If a record holds a picture, leave the picture out; return everything else exactly.

Exercise input:
=====
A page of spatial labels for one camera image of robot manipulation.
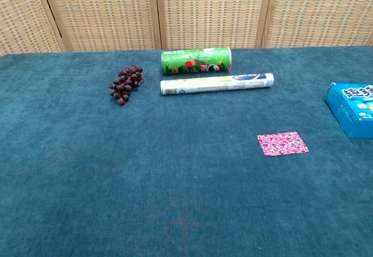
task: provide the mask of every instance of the green can
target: green can
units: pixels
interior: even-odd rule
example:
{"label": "green can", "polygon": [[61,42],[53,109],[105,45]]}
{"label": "green can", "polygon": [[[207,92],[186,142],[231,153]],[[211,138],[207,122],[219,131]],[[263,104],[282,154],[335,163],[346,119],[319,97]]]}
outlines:
{"label": "green can", "polygon": [[162,52],[165,75],[185,72],[229,71],[232,52],[229,47]]}

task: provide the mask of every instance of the woven panel
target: woven panel
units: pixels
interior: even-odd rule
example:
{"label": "woven panel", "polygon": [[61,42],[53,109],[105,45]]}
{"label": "woven panel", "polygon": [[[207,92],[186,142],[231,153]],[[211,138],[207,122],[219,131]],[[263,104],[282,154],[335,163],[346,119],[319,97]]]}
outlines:
{"label": "woven panel", "polygon": [[154,48],[149,0],[53,1],[72,51]]}
{"label": "woven panel", "polygon": [[60,51],[40,0],[0,0],[0,55]]}
{"label": "woven panel", "polygon": [[267,47],[361,45],[373,31],[373,0],[276,0]]}
{"label": "woven panel", "polygon": [[254,47],[262,0],[163,0],[159,5],[164,6],[164,48]]}

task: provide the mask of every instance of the white cylindrical tube
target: white cylindrical tube
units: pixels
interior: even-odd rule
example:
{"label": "white cylindrical tube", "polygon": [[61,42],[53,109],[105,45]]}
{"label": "white cylindrical tube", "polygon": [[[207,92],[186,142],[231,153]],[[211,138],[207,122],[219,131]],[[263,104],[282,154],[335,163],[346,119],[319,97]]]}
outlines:
{"label": "white cylindrical tube", "polygon": [[271,87],[273,85],[273,82],[274,77],[272,73],[162,80],[161,93],[163,95],[168,95],[207,91],[263,88]]}

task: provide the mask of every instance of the table
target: table
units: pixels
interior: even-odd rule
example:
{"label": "table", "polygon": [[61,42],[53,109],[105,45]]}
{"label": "table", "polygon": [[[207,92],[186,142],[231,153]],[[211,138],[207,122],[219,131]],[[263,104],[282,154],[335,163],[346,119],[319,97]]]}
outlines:
{"label": "table", "polygon": [[[373,83],[373,47],[233,50],[273,87],[175,96],[160,80],[206,74],[166,77],[160,54],[0,57],[0,255],[373,255],[373,140],[325,103]],[[131,64],[146,81],[119,107]],[[309,153],[263,155],[258,134],[291,131]]]}

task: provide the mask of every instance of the small pink package
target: small pink package
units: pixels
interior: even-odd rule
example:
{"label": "small pink package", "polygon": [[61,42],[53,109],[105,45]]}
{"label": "small pink package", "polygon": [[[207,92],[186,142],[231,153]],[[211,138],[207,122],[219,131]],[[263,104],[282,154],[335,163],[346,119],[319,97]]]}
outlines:
{"label": "small pink package", "polygon": [[265,156],[309,152],[308,147],[305,145],[298,132],[258,135],[258,141]]}
=====
Response to the exercise:
A page of spatial labels for one camera image of robot manipulation.
task: provide the mask of every instance of the green can
target: green can
units: pixels
interior: even-odd rule
example:
{"label": "green can", "polygon": [[61,42],[53,109],[105,45]]}
{"label": "green can", "polygon": [[[207,92],[186,142],[231,153]],[[211,138],[207,122],[219,131]],[[263,104],[282,154],[335,163],[346,119],[319,97]]]}
outlines:
{"label": "green can", "polygon": [[162,52],[165,75],[185,72],[229,71],[232,52],[229,47]]}

task: provide the mask of every instance of the woven panel
target: woven panel
units: pixels
interior: even-odd rule
example:
{"label": "woven panel", "polygon": [[61,42],[53,109],[105,45]]}
{"label": "woven panel", "polygon": [[[207,92],[186,142],[231,153]],[[211,138],[207,122],[219,131]],[[263,104],[282,154],[335,163],[346,119],[319,97]]]}
outlines:
{"label": "woven panel", "polygon": [[154,48],[149,0],[53,1],[72,51]]}
{"label": "woven panel", "polygon": [[60,51],[40,0],[0,0],[0,55]]}
{"label": "woven panel", "polygon": [[267,47],[361,45],[373,31],[373,0],[276,0]]}
{"label": "woven panel", "polygon": [[254,47],[262,0],[163,0],[159,5],[164,6],[164,48]]}

task: provide the mask of every instance of the white cylindrical tube
target: white cylindrical tube
units: pixels
interior: even-odd rule
example:
{"label": "white cylindrical tube", "polygon": [[61,42],[53,109],[105,45]]}
{"label": "white cylindrical tube", "polygon": [[[207,92],[186,142],[231,153]],[[211,138],[207,122],[219,131]],[[263,104],[282,154],[335,163],[346,119],[319,97]]]}
outlines:
{"label": "white cylindrical tube", "polygon": [[271,87],[273,85],[273,82],[274,77],[272,73],[162,80],[161,93],[163,95],[168,95],[207,91],[263,88]]}

task: provide the mask of every instance of the table
target: table
units: pixels
interior: even-odd rule
example:
{"label": "table", "polygon": [[61,42],[53,109],[105,45]]}
{"label": "table", "polygon": [[[207,92],[186,142],[231,153]],[[211,138],[207,122],[219,131]],[[263,104],[282,154],[335,163],[346,119],[319,97]]]}
outlines:
{"label": "table", "polygon": [[[373,83],[373,47],[233,50],[273,87],[175,96],[160,80],[206,74],[166,77],[160,54],[0,57],[0,255],[373,255],[373,140],[325,103]],[[131,64],[146,81],[119,107]],[[309,153],[263,155],[258,134],[291,131]]]}

task: provide the mask of every instance of the small pink package
target: small pink package
units: pixels
interior: even-odd rule
example:
{"label": "small pink package", "polygon": [[61,42],[53,109],[105,45]]}
{"label": "small pink package", "polygon": [[[207,92],[186,142],[231,153]],[[211,138],[207,122],[219,131]],[[263,104],[282,154],[335,163],[346,119],[319,97]]]}
outlines:
{"label": "small pink package", "polygon": [[265,156],[309,152],[308,147],[305,145],[298,132],[258,135],[258,141]]}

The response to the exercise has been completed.